Methane can explode from an air volume fraction of one to eight percent without a source of ignition and is a powerful greenhouse gas , and some other mixtures of lower alkanes and air are self-igniting from a certain alkane fraction. Due to their flammability, alkanes can pose a hazard; however, as the carbon content increases, so does the flash point.
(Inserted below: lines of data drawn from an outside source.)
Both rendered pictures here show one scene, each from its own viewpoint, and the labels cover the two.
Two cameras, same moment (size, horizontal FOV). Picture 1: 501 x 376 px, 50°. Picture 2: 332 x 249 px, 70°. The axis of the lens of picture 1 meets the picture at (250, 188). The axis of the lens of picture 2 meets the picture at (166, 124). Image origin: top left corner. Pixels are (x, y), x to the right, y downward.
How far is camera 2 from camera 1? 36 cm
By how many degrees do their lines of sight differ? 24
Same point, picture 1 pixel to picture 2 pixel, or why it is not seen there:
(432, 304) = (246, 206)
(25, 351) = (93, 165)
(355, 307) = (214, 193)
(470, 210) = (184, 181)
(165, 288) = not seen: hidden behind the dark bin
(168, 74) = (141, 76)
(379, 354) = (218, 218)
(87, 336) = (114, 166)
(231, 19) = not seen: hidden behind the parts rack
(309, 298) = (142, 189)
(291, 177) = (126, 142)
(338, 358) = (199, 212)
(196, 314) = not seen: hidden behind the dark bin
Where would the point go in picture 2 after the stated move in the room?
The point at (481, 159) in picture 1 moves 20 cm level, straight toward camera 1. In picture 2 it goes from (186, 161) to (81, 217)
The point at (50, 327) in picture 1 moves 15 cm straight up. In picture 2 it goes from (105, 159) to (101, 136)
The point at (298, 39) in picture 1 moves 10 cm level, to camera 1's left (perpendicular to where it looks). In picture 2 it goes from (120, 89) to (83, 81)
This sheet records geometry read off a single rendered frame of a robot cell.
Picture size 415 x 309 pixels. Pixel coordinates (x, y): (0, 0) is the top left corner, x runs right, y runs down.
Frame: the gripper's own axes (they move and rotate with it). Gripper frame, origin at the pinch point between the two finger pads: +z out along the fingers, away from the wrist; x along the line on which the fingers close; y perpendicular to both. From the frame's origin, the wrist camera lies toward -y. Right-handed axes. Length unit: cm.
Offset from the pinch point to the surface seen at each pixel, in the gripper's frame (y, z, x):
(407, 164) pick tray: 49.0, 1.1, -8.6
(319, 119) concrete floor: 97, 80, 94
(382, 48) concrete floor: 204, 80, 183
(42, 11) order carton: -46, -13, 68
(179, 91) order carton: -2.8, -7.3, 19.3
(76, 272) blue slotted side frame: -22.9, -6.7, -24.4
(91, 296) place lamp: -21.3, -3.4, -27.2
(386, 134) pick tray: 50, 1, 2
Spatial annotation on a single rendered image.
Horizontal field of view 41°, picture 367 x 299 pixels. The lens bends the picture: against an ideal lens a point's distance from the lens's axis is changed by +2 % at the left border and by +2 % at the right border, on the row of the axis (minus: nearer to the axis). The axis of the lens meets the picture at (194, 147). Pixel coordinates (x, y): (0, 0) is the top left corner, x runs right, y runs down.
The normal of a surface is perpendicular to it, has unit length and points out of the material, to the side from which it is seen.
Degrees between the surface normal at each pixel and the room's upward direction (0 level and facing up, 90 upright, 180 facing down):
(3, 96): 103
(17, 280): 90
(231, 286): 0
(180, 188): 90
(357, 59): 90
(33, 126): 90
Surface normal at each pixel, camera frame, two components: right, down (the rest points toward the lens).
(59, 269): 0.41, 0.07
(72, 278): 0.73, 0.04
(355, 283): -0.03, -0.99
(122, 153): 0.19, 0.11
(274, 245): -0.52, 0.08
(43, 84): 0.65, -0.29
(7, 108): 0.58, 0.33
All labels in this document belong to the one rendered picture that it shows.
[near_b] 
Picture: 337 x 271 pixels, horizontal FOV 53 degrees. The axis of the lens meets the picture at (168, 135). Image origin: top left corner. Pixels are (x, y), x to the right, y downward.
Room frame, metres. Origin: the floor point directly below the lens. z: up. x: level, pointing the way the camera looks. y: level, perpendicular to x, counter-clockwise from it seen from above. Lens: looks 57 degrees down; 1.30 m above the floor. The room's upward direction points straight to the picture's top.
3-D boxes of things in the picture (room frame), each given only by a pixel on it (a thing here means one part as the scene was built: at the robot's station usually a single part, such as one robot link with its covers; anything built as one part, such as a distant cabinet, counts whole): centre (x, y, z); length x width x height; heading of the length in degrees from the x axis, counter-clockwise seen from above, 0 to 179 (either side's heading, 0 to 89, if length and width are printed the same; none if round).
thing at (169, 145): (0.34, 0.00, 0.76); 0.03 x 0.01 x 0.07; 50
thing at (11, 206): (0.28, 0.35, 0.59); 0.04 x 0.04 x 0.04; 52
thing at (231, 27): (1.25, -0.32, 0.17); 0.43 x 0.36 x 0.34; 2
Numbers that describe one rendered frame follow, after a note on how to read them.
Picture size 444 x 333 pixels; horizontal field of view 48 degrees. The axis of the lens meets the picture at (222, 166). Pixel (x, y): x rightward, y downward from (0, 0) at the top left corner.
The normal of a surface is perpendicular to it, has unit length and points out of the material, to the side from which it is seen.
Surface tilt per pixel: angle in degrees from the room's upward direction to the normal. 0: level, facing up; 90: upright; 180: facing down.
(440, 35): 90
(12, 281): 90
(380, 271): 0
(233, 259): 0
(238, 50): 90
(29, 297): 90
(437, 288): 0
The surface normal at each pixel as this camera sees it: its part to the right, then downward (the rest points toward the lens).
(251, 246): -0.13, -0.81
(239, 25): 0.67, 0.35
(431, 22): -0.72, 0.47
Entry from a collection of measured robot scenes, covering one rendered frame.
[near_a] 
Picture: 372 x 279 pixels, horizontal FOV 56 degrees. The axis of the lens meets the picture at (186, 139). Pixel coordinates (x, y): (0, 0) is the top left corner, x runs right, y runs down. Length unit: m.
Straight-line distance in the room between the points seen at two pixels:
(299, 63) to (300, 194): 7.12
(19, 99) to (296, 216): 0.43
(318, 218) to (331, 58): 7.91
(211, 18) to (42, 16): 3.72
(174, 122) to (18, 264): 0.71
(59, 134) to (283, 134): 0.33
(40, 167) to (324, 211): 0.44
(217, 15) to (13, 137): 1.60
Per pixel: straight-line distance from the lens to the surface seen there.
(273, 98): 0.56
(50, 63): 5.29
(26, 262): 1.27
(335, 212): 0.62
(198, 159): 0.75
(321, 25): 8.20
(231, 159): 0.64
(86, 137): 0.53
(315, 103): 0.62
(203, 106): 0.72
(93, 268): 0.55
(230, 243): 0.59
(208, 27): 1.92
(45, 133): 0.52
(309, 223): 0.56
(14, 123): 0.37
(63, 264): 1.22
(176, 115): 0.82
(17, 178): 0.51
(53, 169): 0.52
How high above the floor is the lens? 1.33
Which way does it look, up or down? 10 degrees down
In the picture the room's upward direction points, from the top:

Propane, butane, pentane, hexane, heptane and octane and some other alkanes are hazardous substances, but their MAK value is set relatively high, for pentane it is 3000 mg / m³, for hexane only 180 mg / m³. Pentane, hexane, heptane and octane are also dangerous to the environment and higher alkanes are mostly classified as irritants or no longer hazardous substances at all .

presentation

The low carbon alkanes can be made from the elements themselves; higher alkanes must be produced under high pressure using the Bergius process . Some of the reactions have been given their own names .

The representation of alkanes can be done in several ways:

Ethene and hydrogen react to form ethane .
  • Preparation from haloalkanes with the aid of hydrogen . Example:
Tetrachloromethane reacts with hydrogen to form hydrogen chloride and methane
  • via the Wurtz synthesis , in which alkanes are formed with the formation of metal halides from haloalkanes and metal organyls. General reaction equation:
Haloalkanes react with metal organyls to form alkanes and metal halogens.
  • Via the Bergius process , the alkanes are produced under high pressure from coal and hydrogen.
Carbon monoxide reacts with hydrogen to form methane and water .

In 1985 one of the longest alkanes ever synthesized was prepared; it consists of molecules with a chain length of exactly 390 carbon atoms (C 390 H 782 ).

Occurrence

The atmosphere of the planet Jupiter contains large amounts of methane and ethane

Alkanes occur both on earth and in the solar system , but only about the first 100, most of them only in traces. Of great importance on other celestial bodies are primarily the light hydrocarbons: The two gases methane and ethane could be detected both in the tail of the comet Hyakutake and in some meteorites , the so-called carbonaceous chondrites . They also form an important part of the atmospheres of the outer gas planets Jupiter , Saturn , Uranus and Neptune . For a long time, entire oceans of these and longer-chain alkanes were suspected on Saturn's moon Titan , but today it is assumed that there are at most smaller lakes made of ethane. On Mars , traces of methane were discovered in the atmosphere, which is the strongest evidence of living beings (soil bacteria) on that planet to date.

On earth, methane occurs in traces in the atmosphere, the content is around 0.0001 percent or 1 ppm ("parts per million") and is primarily produced by the bacterial archaea . The content in the oceans is negligible due to the lack of solubility in water, but methane is found under high pressure and at low temperature in water ice frozen at the bottom of the oceans as so-called methane hydrate . Although it cannot be commercially mined to this day, the calorific value of the known methane hydrate fields exceeds the energy content of all natural gas and crude oil deposits combined many times over - methane obtained from methane hydrate is therefore a candidate for future fuels.

Ontario crude oil production

However, the most important commercial sources of alkanes today are clearly natural gas and petroleum , which are the only organic compounds naturally occurring in mineral form . Natural gas primarily contains methane and ethane, as well as propane and butane, while crude oil consists of a mixture of liquid alkanes and other hydrocarbons. Both emerged when dead marine animals were covered by sediments in the absence of oxygen and were converted into their respective natural substances over the course of many millions of years at high temperatures and high pressure. Natural gas was created through the following reaction, for example:

Dextrose reacts to methane and carbon dioxide under high pressure and temperature.

They then collected in porous rocks, which were sealed at the top by impermeable layers. In contrast to methane, which is constantly being re-formed on a large scale, higher alkanes do not arise in nature to any significant extent. Their resources will therefore be exhausted in a few decades.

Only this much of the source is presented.